BBC Dad, if you remember, was mortified by his children’s on-camera incursion, and feared it would end his career as a go-to expert on South Korea. Instead, it had the opposite effect — he got even more on-camera gigs the following year and no one seemed to think he had less insight into that country’s politics because he also had young children.

From a reporter with COVID-19: No matter how you feel, act as if you have the coronavirus. You just might.

Kim took it on the chin for a bit, however. Many people immediately assumed — because Kelly is white and Kim is Asian — that she must be the nanny, while others were concerned at how panicked she looked as she attempted to corral her children. Concerned, it must be added, that she was personally being mistreated in some way, not that social pressures to keep work and family separated could, and do, create such palpable panic.

In fact, it was the look on Kim’s face, rather than Kelly’s ability to remain calm that spoke to many, in a fairly unfunny way. Working mothers, and to an increasing extent working fathers, know that panic all too well — somehow one of the 85 balls in the air has fallen and everyone will now see that we are incapable of doing the impossible.

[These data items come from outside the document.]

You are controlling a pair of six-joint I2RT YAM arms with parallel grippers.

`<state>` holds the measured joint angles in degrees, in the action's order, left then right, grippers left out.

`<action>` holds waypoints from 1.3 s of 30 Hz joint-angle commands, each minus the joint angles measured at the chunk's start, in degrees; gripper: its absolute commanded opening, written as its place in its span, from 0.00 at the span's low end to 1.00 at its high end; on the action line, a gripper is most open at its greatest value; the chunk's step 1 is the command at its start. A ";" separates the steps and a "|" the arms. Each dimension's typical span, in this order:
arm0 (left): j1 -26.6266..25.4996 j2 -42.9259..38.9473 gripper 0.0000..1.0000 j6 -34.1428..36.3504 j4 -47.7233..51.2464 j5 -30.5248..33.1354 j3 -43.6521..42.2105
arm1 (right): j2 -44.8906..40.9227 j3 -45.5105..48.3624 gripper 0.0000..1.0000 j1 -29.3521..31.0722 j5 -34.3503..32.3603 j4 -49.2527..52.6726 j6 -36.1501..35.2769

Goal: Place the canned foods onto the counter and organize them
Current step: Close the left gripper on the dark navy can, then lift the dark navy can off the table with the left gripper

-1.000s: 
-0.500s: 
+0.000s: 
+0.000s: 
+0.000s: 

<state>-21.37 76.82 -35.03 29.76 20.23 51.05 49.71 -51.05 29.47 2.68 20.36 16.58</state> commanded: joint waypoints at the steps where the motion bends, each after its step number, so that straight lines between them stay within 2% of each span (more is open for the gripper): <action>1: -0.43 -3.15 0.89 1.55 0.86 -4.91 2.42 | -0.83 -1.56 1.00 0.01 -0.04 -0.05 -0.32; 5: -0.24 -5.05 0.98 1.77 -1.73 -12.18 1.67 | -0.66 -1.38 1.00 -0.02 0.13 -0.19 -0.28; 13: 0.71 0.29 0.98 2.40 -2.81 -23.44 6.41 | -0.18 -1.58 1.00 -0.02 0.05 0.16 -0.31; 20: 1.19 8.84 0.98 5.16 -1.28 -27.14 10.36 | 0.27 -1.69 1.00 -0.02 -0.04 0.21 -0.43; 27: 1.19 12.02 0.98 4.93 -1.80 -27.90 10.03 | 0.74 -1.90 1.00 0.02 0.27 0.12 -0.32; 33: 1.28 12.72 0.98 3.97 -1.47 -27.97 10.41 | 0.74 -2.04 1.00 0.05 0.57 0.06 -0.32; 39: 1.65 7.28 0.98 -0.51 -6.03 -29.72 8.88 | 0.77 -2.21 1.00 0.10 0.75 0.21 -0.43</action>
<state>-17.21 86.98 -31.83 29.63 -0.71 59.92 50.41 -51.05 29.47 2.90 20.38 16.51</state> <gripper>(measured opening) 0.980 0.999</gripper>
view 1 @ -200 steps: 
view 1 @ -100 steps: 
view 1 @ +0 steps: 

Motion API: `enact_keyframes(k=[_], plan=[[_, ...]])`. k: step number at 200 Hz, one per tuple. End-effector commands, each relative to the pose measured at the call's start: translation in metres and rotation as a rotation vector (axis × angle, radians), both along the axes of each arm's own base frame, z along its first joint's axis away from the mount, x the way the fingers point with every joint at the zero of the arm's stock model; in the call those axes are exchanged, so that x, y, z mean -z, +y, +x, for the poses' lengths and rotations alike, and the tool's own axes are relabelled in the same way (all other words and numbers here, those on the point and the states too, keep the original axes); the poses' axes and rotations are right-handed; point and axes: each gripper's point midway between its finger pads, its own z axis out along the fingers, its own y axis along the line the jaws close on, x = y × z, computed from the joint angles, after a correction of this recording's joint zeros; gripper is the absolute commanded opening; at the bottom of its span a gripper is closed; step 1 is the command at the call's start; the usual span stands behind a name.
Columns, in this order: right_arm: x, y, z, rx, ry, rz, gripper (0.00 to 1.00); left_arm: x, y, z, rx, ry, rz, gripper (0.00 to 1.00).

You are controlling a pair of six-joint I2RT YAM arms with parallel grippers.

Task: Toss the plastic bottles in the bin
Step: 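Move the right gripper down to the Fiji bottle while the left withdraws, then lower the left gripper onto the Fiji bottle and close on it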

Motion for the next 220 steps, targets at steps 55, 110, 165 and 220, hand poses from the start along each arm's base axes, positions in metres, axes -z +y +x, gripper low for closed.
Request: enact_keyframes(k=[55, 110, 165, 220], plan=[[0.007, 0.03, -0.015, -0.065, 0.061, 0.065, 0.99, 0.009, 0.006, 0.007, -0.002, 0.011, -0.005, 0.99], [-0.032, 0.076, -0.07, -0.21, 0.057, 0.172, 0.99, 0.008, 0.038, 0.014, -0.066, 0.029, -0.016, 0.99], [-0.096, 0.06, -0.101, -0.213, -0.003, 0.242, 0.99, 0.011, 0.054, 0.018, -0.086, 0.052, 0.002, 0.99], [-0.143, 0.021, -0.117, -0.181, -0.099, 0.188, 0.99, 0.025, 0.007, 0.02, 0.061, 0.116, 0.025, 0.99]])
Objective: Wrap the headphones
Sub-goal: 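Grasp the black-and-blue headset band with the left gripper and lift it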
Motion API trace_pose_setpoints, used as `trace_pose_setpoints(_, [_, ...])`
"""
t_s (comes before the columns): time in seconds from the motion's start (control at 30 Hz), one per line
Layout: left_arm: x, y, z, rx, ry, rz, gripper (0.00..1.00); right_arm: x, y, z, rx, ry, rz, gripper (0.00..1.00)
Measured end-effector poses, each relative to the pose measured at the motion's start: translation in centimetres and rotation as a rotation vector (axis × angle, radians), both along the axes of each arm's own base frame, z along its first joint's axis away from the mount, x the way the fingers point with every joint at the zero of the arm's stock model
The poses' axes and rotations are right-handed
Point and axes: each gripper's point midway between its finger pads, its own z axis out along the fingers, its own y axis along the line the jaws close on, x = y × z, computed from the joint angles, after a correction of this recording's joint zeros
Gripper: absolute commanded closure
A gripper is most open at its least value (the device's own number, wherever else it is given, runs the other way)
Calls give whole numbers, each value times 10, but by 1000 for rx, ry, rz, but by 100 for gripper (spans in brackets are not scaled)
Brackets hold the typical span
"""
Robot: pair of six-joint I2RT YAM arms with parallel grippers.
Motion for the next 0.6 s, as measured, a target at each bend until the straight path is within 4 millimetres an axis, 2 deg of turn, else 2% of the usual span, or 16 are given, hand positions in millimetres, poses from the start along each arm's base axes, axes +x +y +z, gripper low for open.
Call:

When my younger daughter was just 3, I had to interview a very famous celebrity on a Sunday morning because that was the only time he could talk to me. So I locked myself in my bedroom. And when my daughter started pounding on the door, completely ignoring her father and yelling for me, I wedged myself under my bed in the hope that the mattress would act as soundproofing. It didn’t. “What the hell is wrong with that kid?” the (then-childless) celebrity growled, only partly in jest.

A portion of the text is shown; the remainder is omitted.